*Data for analysis*:
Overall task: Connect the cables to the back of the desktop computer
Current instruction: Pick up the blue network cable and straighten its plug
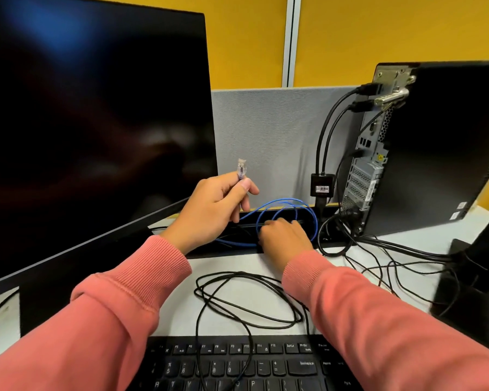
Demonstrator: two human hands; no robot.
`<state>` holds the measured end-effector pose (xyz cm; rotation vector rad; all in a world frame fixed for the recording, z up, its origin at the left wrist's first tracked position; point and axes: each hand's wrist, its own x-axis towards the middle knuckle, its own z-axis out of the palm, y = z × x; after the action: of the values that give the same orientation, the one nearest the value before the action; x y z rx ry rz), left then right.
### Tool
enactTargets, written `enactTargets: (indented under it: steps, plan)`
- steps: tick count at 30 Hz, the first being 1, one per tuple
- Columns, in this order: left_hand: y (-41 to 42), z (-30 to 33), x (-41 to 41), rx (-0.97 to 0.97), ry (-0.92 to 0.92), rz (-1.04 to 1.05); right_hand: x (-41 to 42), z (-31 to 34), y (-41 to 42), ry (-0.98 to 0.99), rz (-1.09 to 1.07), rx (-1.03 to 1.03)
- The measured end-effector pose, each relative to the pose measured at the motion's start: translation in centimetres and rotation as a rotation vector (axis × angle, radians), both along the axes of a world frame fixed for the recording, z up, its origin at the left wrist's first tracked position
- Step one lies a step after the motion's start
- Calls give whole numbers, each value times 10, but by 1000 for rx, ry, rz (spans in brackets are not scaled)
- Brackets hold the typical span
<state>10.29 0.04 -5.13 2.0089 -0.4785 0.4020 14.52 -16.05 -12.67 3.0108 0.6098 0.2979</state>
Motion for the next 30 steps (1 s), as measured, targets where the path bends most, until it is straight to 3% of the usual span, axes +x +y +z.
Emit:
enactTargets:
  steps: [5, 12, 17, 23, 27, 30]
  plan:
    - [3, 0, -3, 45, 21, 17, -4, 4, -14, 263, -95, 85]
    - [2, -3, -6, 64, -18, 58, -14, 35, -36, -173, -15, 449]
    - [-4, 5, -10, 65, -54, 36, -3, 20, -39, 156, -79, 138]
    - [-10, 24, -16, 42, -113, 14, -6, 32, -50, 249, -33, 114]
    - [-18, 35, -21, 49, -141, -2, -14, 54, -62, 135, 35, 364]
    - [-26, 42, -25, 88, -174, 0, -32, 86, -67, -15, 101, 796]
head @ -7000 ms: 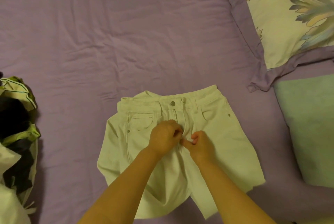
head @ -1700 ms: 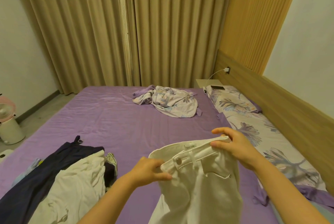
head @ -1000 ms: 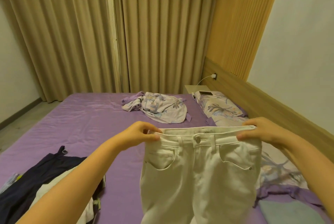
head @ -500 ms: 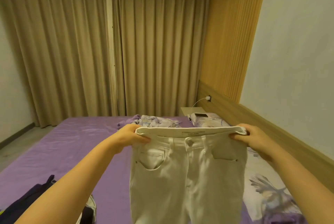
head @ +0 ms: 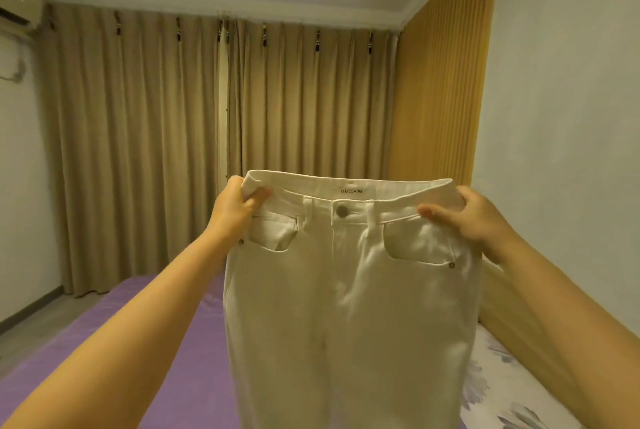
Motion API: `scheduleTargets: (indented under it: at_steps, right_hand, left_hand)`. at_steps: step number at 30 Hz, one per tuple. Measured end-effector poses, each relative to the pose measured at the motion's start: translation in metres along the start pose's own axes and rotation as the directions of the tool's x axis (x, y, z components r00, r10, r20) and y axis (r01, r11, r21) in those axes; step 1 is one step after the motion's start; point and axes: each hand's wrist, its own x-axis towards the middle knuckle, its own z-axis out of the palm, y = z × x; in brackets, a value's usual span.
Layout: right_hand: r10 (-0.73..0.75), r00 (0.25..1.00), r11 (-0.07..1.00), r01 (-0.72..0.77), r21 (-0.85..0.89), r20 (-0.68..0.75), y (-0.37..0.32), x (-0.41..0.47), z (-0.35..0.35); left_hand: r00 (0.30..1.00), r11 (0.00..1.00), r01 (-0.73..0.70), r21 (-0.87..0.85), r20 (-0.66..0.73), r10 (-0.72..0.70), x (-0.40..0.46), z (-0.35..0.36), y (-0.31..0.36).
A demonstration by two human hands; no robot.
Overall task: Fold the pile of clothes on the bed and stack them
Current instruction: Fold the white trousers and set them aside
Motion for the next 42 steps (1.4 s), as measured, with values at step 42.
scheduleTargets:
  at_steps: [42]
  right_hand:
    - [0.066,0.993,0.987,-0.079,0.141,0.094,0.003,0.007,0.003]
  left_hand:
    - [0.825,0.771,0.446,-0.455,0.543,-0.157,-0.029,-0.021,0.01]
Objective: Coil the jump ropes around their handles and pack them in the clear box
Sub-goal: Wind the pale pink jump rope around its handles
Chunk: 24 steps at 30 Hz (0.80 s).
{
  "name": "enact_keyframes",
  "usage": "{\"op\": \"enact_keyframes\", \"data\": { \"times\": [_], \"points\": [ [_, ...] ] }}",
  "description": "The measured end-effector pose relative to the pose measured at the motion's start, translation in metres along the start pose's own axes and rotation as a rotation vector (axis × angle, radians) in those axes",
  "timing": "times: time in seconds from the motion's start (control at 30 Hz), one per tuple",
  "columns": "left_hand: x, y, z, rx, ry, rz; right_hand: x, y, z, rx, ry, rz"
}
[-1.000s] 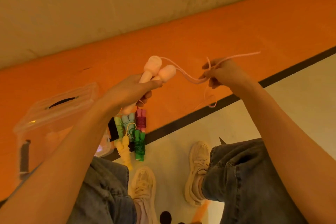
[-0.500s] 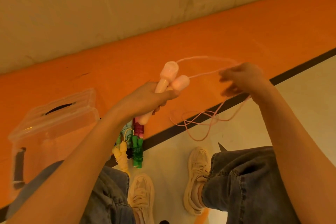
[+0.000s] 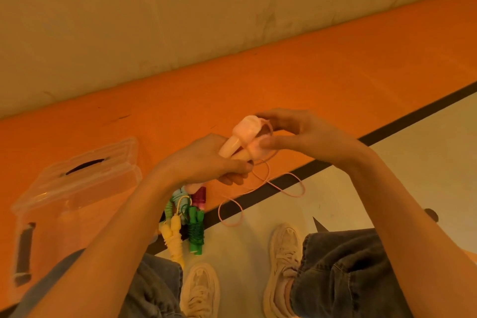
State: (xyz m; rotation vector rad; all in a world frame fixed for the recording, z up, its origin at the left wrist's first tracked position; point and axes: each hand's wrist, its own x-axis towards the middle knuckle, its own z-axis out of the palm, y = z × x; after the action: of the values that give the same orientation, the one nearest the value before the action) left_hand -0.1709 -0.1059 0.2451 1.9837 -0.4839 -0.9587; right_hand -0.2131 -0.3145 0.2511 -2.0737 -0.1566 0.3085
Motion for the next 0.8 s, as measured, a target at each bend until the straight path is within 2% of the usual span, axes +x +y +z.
{"op": "enact_keyframes", "data": {
  "times": [0.13, 0.27, 0.43, 0.57, 0.7, 0.8],
  "points": [
    [0.001, -0.002, -0.001, 0.02, -0.013, -0.072, 0.003, 0.005, 0.0, 0.166, 0.232, -0.022],
    [0.001, -0.002, -0.006, 0.025, -0.091, -0.081, 0.006, 0.005, 0.002, 0.201, 0.246, -0.051],
    [-0.003, 0.0, -0.011, -0.398, -0.299, -0.081, 0.01, 0.003, -0.003, 0.208, 0.268, -0.072],
    [-0.004, -0.002, -0.014, -0.579, -0.363, -0.098, 0.012, -0.001, -0.006, 0.189, 0.265, -0.096],
    [-0.003, -0.003, -0.014, -0.568, -0.285, -0.14, 0.01, -0.002, -0.004, 0.052, 0.304, -0.114],
    [-0.003, 0.0, -0.011, -0.221, -0.044, -0.146, 0.009, -0.003, 0.0, -0.051, 0.34, -0.071]
  ]
}}
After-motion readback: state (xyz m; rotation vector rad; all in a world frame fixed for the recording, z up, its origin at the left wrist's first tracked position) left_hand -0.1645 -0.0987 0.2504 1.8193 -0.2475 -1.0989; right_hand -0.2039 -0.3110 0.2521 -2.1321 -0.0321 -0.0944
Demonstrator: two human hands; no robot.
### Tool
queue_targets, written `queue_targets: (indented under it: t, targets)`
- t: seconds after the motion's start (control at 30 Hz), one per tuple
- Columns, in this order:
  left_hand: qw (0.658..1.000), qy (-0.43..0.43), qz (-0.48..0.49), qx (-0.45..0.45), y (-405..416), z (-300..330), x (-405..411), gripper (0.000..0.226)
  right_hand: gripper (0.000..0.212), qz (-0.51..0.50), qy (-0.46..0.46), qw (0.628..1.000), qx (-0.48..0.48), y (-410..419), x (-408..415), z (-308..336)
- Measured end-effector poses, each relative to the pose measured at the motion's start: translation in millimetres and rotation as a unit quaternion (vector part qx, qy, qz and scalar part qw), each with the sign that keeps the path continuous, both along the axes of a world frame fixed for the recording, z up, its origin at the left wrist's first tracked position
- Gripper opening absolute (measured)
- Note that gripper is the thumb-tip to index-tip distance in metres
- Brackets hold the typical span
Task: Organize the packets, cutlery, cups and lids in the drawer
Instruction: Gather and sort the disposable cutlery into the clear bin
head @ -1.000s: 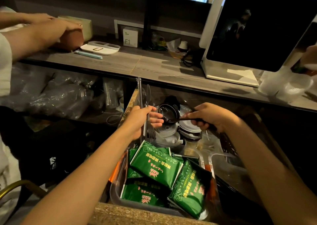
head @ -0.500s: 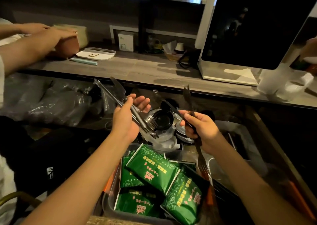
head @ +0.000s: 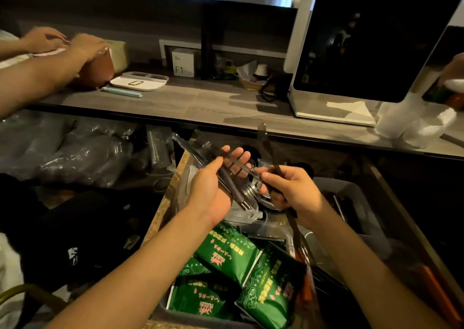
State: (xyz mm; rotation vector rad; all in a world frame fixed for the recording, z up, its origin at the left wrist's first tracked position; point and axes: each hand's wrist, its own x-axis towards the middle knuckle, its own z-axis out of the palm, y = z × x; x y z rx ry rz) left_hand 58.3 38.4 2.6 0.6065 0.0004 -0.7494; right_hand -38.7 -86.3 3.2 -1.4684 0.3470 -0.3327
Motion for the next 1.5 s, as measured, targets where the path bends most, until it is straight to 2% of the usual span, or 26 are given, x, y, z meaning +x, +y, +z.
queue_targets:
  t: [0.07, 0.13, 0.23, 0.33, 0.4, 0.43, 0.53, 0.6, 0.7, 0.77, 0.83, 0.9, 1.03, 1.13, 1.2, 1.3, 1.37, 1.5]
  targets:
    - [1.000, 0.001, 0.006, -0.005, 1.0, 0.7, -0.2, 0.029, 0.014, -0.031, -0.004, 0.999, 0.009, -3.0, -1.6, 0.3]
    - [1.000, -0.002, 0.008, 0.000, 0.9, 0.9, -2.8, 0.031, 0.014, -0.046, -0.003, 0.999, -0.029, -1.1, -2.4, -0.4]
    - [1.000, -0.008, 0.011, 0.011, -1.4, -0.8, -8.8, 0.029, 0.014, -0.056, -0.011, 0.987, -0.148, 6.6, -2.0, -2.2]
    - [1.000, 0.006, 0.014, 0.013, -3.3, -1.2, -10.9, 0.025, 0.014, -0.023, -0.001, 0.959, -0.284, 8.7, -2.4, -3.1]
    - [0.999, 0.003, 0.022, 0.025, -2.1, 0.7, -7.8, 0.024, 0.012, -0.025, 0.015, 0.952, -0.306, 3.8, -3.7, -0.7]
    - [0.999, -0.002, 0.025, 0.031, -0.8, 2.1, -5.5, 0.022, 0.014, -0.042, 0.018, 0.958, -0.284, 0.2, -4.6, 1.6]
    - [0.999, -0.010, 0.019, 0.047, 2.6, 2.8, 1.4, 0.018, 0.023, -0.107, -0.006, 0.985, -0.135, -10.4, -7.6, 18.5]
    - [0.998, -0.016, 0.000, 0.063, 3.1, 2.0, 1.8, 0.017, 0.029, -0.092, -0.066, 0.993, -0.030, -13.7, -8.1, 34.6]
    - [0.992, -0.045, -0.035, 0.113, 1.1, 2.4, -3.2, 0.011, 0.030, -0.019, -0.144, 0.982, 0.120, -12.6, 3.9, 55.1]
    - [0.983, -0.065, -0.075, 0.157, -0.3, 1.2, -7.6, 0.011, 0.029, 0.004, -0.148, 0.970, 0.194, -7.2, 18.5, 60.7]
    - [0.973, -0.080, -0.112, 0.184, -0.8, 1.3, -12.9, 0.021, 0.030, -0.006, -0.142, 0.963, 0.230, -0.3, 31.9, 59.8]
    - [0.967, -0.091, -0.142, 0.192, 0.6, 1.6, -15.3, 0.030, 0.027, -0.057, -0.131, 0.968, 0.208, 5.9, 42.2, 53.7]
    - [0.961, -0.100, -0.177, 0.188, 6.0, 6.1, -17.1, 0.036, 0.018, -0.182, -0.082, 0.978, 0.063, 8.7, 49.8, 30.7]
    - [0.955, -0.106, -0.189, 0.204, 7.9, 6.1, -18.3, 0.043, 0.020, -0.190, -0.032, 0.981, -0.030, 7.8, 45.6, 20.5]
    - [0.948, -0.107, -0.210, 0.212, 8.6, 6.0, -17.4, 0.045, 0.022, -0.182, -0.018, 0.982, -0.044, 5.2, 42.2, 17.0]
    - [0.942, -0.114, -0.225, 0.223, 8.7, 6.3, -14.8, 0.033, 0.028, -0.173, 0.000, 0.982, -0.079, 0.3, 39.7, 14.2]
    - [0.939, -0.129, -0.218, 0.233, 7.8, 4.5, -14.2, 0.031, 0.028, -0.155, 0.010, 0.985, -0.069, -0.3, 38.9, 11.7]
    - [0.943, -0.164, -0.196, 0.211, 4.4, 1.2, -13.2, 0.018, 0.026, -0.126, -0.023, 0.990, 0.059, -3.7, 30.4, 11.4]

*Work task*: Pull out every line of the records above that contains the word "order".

*Output for this task*:
- Columns, in this order: left_hand: y (-41 to 42), z (-30 to 33), x (-41 to 41), rx (-0.97 to 0.97), ry (-0.92 to 0.92), rz (-1.04 to 1.05); right_hand: x (-41 to 42), z (-31 to 34), y (-41 to 42), ry (-0.98 to 0.99), rz (-1.09 to 1.07), rx (-1.03 to 1.03)
- Columns, in this order:

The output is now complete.